2、将血肿模拟为椭球体,体积公式为V=4/3π(A/2)*(B/2)*(C/2)=(A*B*C)/2
说明如下:
A:最大血肿面积层面血肿的最长径
B:最大血肿面积层面上与最长径垂直的最长径
C:若层厚为1cm,则厚度计算为各层面系数的叠加。
血肿面积<25%,系
数计为0,25%<血肿面积<75%,系数计为0.5,血肿面积>75%,系数计为1
3、“Cavalieri direct estimator”方法:由电脑计算完成。
以上方法来源于neurosurgery 2006脑外伤手术指南:
每层 1cm根据CT,血肿最大横径X长径X可见血肿层面数除以 2 若为0.5cm 则为血肿最大横径X长径X可见血肿层面数除以4
谈点个人理解,公式π/6*长(cm)*宽(cm)*层数(最大血肿层面)是计算血肿最常用公式,但是同一个血肿在不同层厚的ct扫描下出现的层数不同,层厚越小则出现的层面越多,计算可能就存在误差。
计算一例理想状态下球形血肿量,则长和宽均为血肿直径,层面数为血肿直径除以层厚1cm,即π/6*2r(长)*2r(宽)*2r(层数)=4/3π*r,
是不是很很熟悉,这就是初中几何计算球形体积的公式了。
所以层数应该是层厚为1cm扫描下的层数,若层厚不是1cm 应适当转换,如8mm层厚共5层,则在公式应用中应该是按照层厚为4(cm)计算,否则计算血肿量应偏大。
脑出血?外伤还是高血压脑出血?因为硬膜下、硬膜外血肿的计算与脑内血肿不同。
高血压脑出血(脑内)的血肿量计算常采用日本的多田明公式:
若CT扫描层厚为10mm,层数为血肿厚度
血肿量=π/6×最大血肿层面的血肿长×最大血肿层面的血肿宽×层数
若层厚不足10mm,需算出血肿厚度,如层厚为5mm,层厚为0.5×层数
血肿量=π/6×最大血肿层面的血肿长×最大血肿层面的血肿宽×层数×0.5
方法1:CT机上直接计算
方法2:血肿量=π/6×最大血肿层面的血肿长×最大血肿层面的血肿宽×层数,
小脑出血量:血肿半径r3次方×π4/3
有一些小疑问:
1,血肿面积占最大层面百分比?有附图;
2,小于1/4(层厚X0);大于3/4(层厚X1);之间用0.5.然后代数和=代入公式中的实际层厚)?

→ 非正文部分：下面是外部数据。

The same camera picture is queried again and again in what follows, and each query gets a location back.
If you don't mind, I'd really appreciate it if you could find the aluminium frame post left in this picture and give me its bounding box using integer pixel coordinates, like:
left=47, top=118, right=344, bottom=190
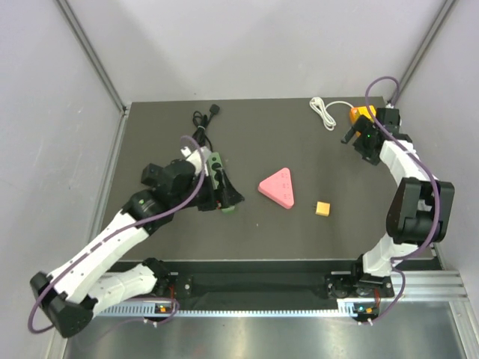
left=54, top=0, right=127, bottom=114

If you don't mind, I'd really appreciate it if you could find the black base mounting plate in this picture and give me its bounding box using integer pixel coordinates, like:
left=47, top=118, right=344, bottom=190
left=153, top=271, right=394, bottom=299

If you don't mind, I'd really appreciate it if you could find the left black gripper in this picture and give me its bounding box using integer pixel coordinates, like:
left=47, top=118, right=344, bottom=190
left=173, top=168, right=244, bottom=212

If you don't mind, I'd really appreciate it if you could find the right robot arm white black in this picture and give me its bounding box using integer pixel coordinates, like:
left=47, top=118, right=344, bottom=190
left=338, top=106, right=455, bottom=297

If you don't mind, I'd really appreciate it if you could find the aluminium frame post right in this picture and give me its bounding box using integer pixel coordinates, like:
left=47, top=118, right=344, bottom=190
left=387, top=0, right=458, bottom=104

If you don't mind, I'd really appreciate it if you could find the aluminium frame rail front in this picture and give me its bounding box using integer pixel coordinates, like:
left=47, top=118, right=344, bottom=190
left=59, top=271, right=469, bottom=304

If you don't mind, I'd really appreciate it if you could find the green power strip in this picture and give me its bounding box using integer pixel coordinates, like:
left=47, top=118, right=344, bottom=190
left=207, top=152, right=235, bottom=213

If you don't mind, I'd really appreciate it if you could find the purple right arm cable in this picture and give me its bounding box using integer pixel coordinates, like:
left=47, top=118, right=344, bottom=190
left=364, top=76, right=445, bottom=325

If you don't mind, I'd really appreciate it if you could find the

3,考虑这样计算的机制是考虑到血肿的占位能力?——影象上量大的血肿实际临床上参与占位效应的能力越强,所以系数大?
4,这样算,我想只是考虑到物理方面,没考虑临床。
——面积大的层面长经大——用层面大的代替了层面小的去算了,常常结果偏大——加系数修正。
“这个说法很重要!按2的方法算,我们平时的ABC/2公式肯定值偏大。
因为层数计算的多了。
但是实际临床怎么标准操作估计面积呢?1/4和3/4每个人可能估计的不一样呀。
”
——就比较长经好了。
不可能很精确的,要精确的话,可能只有计算机用高数的机理去求极限啥的了。
何况血肿的形状也是按理想状态的球形来算体积的,临床实际指导手术指征的东西毕竟不单单是血肿量。
管他呢。
血肿量=π/6×最大血肿层面的血肿长×最大血肿层面的血肿宽×(层数+1}
因为有部分容积效应,小于层厚的血肿可能显示不出
一点体会,经常我们的CT算出的血肿量要比我们开进去实际看到的血肿量要小,想了一下,还是前面兄弟说的,我们往往把层厚小的算进层厚大者里面,导致实际血肿量要比计算值大,况且我们手术指征并不全靠血肿量来决定,所以血肿量只能是一个参考,毕竟经典的东西已经过了很久了,还是要靠临床积累啊!
选择面积最大的那个平面,量出长度和宽度。
MRI层面如果是0.5CM 的,就长度乘以宽度乘层数除以4。
MRI层面如果是1CM的,就除以
2.
(学习的目的是增长知识,提高能力,相信一分耕耘一分收获,努力就一定可以获得应有的回报)。